Stored items from a collection
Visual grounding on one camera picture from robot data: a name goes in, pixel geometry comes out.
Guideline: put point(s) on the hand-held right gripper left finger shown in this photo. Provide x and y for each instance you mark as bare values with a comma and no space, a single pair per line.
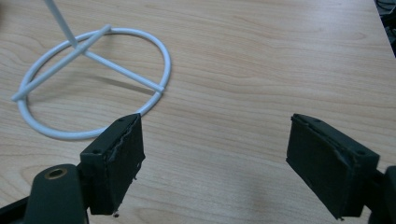
110,168

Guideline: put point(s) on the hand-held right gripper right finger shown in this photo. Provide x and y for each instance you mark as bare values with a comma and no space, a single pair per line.
330,168

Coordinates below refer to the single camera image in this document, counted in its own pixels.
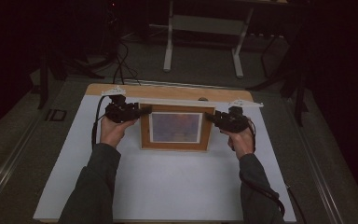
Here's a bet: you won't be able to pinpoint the left hand-held gripper cable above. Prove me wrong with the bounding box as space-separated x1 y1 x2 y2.
90 95 109 151

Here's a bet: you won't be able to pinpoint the person's right hand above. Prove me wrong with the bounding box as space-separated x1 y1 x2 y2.
220 130 255 161

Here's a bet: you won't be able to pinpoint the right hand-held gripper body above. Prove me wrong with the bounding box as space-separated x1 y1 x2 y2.
218 99 265 134

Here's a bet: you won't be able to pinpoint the black floor cables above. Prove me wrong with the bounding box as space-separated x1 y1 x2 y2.
112 39 142 86

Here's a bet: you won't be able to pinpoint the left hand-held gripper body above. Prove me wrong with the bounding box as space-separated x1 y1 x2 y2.
101 86 139 124

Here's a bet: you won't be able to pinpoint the metal floor rail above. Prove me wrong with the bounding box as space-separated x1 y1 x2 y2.
121 78 247 91
0 118 43 216
282 98 345 224

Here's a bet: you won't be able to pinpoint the wooden picture frame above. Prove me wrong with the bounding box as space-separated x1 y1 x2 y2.
138 98 218 153

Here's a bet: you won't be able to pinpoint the person's left hand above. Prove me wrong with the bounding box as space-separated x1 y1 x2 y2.
100 117 138 148

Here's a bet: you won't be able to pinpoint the white table sheet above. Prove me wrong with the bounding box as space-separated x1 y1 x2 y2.
32 94 297 223

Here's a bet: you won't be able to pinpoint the black stand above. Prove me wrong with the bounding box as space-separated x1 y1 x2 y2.
247 18 310 127
36 31 105 110

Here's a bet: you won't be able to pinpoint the white metal desk frame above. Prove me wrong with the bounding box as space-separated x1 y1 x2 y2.
162 0 290 79

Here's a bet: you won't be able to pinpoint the black floor socket box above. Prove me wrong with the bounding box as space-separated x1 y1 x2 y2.
45 108 68 122

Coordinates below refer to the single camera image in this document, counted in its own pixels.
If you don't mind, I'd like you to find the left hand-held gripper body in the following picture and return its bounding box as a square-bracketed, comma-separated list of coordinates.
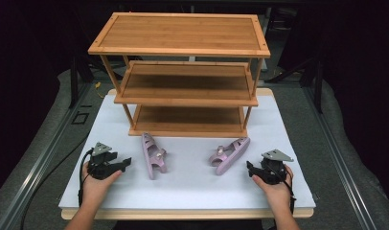
[86, 142, 120, 180]

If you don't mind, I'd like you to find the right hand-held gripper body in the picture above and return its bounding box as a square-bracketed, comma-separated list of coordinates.
[258, 149, 294, 186]

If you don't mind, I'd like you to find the purple child sandal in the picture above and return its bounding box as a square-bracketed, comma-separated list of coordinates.
[141, 132, 168, 180]
[209, 136, 251, 176]

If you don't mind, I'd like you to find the three-tier wooden shoe rack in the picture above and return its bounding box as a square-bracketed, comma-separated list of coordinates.
[87, 11, 271, 139]

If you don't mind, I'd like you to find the person's left hand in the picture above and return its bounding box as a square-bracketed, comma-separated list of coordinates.
[81, 161, 124, 209]

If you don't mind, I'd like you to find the person's right hand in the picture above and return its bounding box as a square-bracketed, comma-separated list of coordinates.
[251, 164, 294, 212]

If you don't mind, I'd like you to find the white table mat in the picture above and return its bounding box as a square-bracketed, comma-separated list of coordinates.
[58, 93, 317, 211]

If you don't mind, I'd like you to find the small yellow tag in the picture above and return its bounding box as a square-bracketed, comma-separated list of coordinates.
[94, 81, 105, 100]

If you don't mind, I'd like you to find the black metal stand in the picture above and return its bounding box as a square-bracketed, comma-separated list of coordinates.
[268, 52, 325, 113]
[68, 52, 95, 110]

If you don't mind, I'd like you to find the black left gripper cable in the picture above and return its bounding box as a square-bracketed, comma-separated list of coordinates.
[78, 148, 95, 208]

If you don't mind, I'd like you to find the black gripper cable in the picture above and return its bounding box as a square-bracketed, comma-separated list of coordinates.
[283, 167, 297, 216]
[78, 148, 95, 208]

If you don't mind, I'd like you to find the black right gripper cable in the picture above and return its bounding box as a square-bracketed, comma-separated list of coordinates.
[283, 167, 297, 216]

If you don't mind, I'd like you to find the long black cable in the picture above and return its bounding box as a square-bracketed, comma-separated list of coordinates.
[19, 136, 89, 230]

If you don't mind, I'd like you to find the aluminium rail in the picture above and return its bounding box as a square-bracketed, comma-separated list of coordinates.
[0, 81, 100, 230]
[301, 85, 379, 230]

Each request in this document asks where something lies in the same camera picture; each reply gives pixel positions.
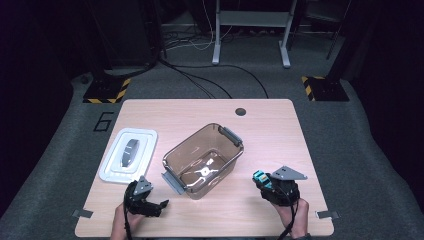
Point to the blue toy car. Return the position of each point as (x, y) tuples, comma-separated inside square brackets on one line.
[(260, 176)]

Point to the person's right hand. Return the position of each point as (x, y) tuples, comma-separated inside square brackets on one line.
[(298, 220)]

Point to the white metal stand frame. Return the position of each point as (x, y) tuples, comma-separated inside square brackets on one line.
[(216, 50)]

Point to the person's left hand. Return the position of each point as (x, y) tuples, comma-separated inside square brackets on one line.
[(121, 226)]

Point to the black upright post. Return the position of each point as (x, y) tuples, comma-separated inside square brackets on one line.
[(345, 43)]

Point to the transparent brown storage box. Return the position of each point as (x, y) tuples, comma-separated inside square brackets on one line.
[(186, 153)]

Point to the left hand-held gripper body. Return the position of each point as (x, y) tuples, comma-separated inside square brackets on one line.
[(135, 200)]

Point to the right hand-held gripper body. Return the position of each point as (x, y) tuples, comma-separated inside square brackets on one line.
[(283, 191)]

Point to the black striped base plate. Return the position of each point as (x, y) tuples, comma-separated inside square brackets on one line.
[(105, 90), (328, 90)]

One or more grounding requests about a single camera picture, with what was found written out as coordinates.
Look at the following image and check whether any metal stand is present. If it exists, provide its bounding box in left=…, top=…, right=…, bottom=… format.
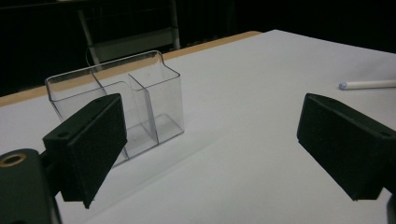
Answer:
left=77, top=0, right=181, bottom=66

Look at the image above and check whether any white pen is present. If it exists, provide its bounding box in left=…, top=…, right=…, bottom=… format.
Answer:
left=338, top=79, right=396, bottom=91

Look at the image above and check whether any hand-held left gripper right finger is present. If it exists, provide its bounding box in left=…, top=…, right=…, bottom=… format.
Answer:
left=296, top=92, right=396, bottom=202

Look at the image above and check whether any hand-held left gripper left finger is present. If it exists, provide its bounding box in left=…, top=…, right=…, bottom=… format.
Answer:
left=42, top=92, right=128, bottom=210

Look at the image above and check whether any clear plastic compartment holder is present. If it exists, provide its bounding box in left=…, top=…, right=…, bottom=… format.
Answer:
left=45, top=49, right=185, bottom=168

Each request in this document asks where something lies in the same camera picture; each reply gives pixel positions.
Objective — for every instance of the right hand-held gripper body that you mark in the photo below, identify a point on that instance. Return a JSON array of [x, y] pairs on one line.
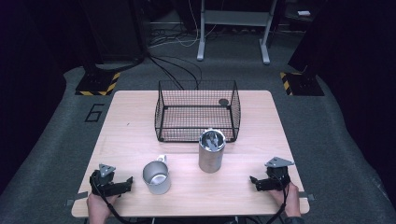
[[278, 176]]

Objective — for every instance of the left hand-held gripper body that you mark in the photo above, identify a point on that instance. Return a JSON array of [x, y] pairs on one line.
[[104, 182]]

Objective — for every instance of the grey metal mug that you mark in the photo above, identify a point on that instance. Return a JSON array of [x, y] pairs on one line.
[[156, 178]]

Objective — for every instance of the tall stainless steel tumbler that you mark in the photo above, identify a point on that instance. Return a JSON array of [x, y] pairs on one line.
[[211, 154]]

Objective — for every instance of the person's left hand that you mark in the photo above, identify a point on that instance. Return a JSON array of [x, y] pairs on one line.
[[99, 207]]

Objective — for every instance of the person's right hand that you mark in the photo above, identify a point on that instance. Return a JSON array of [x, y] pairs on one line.
[[289, 200]]

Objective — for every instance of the grey tape strip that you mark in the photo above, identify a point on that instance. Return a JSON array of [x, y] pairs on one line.
[[306, 196], [77, 198]]

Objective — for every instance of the dark round disc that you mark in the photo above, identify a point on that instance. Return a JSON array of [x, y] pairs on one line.
[[223, 102]]

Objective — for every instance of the black yellow striped stand base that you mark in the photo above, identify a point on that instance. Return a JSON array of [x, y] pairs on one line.
[[300, 84], [98, 84]]

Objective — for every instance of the small white box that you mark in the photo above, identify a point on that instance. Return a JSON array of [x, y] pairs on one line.
[[304, 13]]

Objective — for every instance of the white metal desk frame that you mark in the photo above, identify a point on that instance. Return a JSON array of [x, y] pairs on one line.
[[233, 18]]

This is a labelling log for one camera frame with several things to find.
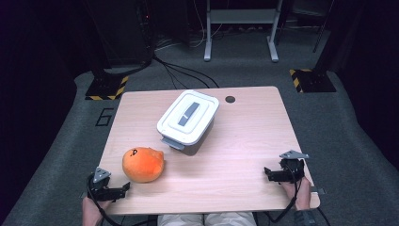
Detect white metal stand frame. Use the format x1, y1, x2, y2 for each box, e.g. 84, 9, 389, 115
203, 0, 284, 63

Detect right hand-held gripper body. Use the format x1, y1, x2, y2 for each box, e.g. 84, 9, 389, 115
279, 150, 310, 184

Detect dark computer cabinet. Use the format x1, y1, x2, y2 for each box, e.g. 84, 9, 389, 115
103, 0, 155, 68

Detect person's left leg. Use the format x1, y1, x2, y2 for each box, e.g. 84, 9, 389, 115
156, 212, 205, 226

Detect orange plush toy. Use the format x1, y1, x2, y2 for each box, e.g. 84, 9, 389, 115
121, 146, 166, 184

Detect white box lid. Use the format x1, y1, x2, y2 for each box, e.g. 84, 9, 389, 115
156, 89, 220, 147

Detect black yellow striped stand base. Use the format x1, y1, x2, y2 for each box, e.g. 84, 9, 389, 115
289, 68, 337, 94
85, 74, 130, 102

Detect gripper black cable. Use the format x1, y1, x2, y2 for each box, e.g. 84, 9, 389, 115
263, 166, 304, 224
87, 174, 124, 226

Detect white background cables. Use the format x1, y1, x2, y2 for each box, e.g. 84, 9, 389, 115
154, 18, 209, 51

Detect black floor cables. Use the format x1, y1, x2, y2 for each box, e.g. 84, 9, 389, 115
152, 55, 220, 89

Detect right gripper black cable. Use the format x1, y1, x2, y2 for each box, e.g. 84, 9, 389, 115
263, 166, 304, 224

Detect person's right leg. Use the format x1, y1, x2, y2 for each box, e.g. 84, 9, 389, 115
204, 211, 259, 226

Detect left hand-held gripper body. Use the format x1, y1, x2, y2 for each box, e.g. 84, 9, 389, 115
88, 167, 111, 202

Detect person's left hand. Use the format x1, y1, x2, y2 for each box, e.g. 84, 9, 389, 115
82, 196, 111, 226

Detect person's leg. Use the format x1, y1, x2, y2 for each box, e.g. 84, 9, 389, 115
204, 211, 259, 226
156, 212, 205, 226

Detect clear brown storage box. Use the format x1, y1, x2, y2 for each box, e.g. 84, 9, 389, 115
160, 116, 218, 157

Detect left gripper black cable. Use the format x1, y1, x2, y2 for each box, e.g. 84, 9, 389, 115
87, 174, 124, 226

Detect person's right hand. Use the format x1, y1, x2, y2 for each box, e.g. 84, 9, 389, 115
281, 175, 312, 212

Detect black cable under table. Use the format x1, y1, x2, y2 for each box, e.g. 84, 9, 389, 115
315, 206, 331, 226

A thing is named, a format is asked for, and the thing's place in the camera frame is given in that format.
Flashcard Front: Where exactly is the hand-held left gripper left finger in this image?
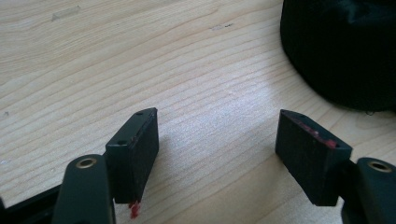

§ Directions for this task:
From the records above, copy each line that contains the word "Look".

§ Written solution:
Look at the following image and check whether any metal stand is present. If it exists, provide its bounding box in left=…, top=…, right=…, bottom=… format.
Look at the image above and check whether any white pen is present. If it exists, provide its bounding box in left=…, top=…, right=…, bottom=… format.
Look at the image above and check whether any hand-held left gripper right finger is present. If it exists, provide its bounding box in left=…, top=…, right=…, bottom=… format.
Look at the image above and check whether any hand-held left gripper left finger is present. If it exists, provide its bounding box in left=…, top=…, right=…, bottom=… format.
Look at the image above and check whether any clear plastic compartment holder is present. If it exists, provide its bounding box in left=…, top=…, right=…, bottom=… format.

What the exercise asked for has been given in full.